## Work task
The result should be every line of the listing that holds the word "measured".

## Dataset excerpt
--*--

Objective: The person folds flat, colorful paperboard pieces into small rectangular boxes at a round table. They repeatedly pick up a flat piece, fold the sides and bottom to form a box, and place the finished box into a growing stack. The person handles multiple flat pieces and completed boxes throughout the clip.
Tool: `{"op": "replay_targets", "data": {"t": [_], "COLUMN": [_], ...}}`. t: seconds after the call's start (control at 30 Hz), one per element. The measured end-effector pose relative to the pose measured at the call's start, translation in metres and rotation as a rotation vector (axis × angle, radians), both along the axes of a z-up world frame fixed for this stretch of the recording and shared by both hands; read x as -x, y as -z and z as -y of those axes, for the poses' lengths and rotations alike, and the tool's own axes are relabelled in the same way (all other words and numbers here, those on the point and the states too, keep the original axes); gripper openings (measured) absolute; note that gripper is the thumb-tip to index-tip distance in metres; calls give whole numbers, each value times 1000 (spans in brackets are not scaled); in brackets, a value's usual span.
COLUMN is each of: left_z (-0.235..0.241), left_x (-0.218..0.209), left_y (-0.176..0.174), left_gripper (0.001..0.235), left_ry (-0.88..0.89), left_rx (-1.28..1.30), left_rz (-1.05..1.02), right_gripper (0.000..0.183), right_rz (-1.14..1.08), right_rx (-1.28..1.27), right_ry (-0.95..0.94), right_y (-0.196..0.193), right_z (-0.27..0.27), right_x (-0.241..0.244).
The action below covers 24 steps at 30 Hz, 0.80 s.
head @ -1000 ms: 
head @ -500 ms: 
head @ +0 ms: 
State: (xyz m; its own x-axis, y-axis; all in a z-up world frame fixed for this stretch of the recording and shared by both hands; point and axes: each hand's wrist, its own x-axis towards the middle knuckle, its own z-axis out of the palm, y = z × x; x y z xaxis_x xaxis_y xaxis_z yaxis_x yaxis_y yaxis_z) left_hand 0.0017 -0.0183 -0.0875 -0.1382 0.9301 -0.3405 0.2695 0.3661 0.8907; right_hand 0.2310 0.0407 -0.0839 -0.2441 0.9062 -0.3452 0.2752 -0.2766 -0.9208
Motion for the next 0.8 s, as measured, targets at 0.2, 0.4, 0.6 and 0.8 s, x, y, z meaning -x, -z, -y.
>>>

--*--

## Solution to this exercise
Tool: `{"op": "replay_targets", "data": {"t": [_], "COLUMN": [_], ...}}`. t: seconds after the call's start (control at 30 Hz), one per element. The measured end-effector pose relative to the pose measured at the call's start, translation in metres and rotation as a rotation vector (axis × angle, radians), both along the axes of a z-up world frame fixed for this stretch of the recording and shared by both hands; read x as -x, y as -z and z as -y of those axes, for the poses' lengths and rotations alike, and the tool's own axes are relabelled in the same way (all other words and numbers here, those on the point and the states too, keep the original axes); gripper openings (measured) absolute; note that gripper is the thumb-tip to index-tip distance in metres; calls give whole numbers, each value times 1000 (spans in brackets are not scaled); in brackets, a value's usual span.
Motion for the next 0.8 s, as measured, targets at 0.2, 0.4, 0.6 and 0.8 s, x, y, z meaning -x, -z, -y.

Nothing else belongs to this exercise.